▶ [EXERCISE INSTRUCTIONS] Report every line of the records that contains the word "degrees".

Extracted data entries
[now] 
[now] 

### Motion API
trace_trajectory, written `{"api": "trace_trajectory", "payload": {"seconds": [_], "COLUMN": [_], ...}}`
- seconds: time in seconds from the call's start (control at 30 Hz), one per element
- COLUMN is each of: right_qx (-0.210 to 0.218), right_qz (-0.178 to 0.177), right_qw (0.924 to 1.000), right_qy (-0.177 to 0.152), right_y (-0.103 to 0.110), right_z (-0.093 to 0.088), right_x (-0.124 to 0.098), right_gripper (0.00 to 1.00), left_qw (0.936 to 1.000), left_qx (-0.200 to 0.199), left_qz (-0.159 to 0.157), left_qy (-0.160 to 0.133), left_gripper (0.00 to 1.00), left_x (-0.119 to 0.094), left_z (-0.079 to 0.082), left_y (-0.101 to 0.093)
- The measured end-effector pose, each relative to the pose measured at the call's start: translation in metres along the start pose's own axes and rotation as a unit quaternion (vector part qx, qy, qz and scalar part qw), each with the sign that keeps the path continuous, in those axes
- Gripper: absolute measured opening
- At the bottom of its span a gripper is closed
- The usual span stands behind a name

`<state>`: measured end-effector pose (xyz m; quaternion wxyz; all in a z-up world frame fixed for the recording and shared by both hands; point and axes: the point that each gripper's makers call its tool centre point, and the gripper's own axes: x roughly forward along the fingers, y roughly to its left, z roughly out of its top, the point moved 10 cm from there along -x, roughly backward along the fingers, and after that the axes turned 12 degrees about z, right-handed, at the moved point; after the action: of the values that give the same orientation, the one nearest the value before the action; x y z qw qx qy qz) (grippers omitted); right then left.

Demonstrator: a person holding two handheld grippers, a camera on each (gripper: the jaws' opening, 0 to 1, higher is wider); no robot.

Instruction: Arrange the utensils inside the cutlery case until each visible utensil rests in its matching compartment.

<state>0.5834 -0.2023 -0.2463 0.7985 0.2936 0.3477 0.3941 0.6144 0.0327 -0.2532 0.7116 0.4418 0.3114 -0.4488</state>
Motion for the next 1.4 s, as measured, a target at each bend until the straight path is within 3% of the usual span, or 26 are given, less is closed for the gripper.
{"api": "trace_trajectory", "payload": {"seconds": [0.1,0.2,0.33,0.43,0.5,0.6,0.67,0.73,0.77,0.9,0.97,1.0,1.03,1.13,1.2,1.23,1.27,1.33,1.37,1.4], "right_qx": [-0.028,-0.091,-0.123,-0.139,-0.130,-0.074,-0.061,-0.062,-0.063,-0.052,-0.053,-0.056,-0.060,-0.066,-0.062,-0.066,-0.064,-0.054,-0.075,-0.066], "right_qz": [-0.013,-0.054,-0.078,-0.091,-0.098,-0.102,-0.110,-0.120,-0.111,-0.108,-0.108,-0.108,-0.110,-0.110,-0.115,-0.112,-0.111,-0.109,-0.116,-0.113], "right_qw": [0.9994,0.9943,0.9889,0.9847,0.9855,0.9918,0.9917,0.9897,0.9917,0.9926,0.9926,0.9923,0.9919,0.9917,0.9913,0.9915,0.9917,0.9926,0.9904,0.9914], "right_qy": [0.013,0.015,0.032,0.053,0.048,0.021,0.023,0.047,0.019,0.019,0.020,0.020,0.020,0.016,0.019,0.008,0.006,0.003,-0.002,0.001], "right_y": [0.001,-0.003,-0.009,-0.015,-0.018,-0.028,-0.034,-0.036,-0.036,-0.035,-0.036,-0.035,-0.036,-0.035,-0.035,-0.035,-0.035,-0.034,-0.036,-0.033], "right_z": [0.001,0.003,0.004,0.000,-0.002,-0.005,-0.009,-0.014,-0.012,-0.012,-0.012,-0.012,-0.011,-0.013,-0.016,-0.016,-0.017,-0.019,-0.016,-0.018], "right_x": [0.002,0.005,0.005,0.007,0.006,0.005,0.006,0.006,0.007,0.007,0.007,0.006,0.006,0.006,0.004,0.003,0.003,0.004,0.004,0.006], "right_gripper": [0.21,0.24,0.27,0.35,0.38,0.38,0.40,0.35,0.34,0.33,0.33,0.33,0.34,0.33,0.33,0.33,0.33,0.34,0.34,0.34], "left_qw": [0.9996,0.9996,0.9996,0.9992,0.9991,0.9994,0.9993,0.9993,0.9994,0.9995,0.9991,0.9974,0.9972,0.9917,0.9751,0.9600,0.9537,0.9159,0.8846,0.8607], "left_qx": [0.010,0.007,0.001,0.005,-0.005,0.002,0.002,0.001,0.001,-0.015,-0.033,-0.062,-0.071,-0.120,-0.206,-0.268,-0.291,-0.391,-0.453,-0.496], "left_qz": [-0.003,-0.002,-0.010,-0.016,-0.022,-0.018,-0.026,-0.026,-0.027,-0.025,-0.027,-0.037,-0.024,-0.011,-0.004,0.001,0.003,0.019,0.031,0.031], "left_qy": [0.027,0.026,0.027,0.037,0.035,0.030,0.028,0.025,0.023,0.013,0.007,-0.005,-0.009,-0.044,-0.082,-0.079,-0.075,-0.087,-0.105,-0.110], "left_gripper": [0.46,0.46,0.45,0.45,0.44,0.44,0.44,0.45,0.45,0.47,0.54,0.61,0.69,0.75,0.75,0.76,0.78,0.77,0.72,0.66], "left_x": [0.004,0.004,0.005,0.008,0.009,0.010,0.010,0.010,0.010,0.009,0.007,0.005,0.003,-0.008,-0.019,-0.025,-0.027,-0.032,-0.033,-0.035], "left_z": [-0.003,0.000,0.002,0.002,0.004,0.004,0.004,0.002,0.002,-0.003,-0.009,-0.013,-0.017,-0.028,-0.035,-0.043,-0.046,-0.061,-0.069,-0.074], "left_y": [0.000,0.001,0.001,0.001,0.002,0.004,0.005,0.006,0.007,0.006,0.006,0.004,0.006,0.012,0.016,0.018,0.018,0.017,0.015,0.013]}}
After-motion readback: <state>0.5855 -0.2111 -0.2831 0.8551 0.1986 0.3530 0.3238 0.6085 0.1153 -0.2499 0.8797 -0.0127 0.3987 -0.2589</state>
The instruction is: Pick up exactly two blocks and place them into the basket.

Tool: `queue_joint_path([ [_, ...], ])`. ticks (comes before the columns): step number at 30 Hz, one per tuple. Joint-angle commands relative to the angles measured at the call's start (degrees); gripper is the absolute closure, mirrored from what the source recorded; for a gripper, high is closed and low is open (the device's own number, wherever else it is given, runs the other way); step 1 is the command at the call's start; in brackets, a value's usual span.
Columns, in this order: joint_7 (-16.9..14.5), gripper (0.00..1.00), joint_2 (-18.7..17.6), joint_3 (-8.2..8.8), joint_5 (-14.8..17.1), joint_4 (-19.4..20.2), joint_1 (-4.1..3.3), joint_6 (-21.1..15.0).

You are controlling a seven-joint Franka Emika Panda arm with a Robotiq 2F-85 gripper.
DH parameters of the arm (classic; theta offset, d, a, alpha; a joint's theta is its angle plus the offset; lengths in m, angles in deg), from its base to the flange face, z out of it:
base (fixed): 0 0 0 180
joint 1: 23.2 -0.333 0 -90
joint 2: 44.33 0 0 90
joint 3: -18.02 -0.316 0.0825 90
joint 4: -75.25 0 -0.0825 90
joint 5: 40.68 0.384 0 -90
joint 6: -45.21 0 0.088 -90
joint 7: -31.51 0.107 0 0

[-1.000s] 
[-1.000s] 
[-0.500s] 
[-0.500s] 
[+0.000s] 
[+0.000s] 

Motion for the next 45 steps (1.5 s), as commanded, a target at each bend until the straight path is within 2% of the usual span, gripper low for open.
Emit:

▶ [RESULT OF THE EXERCISE]
`<state>`: measured end-effector pose (xyz m; quaternion wxyz; all in a z-up world frame fixed for the recording and shared by both hands; point and axes: the point that each gripper's makers call its tool centre point, and the gripper's own axes: x roughly forward along the fingers, y roughly to its left, z roughly out of its top, the point moved 10 cm from there along -x, roughly backward along the fingers, and after that the axes turned 12 degrees about z, right-handed, at the moved point; after the action: of the values that give the same orientation, the one nearest the value before the action; x y z qw qx qy qz) (grippers omitted); right then left.
Tool: `queue_joint_path([ [_, ...], ])`. ticks (comes before the columns): step number at 30 Hz, one per tuple. Joint-angle commands relative to the angles measured at the call's start (degrees); gripper is the absolute closure, mirrored from what the source recorded; for a gripper, high is closed and low is open (the device's own number, wherever else it is given, runs the other way); step 1 is the command at the call's start; in brackets, a value's usual span.

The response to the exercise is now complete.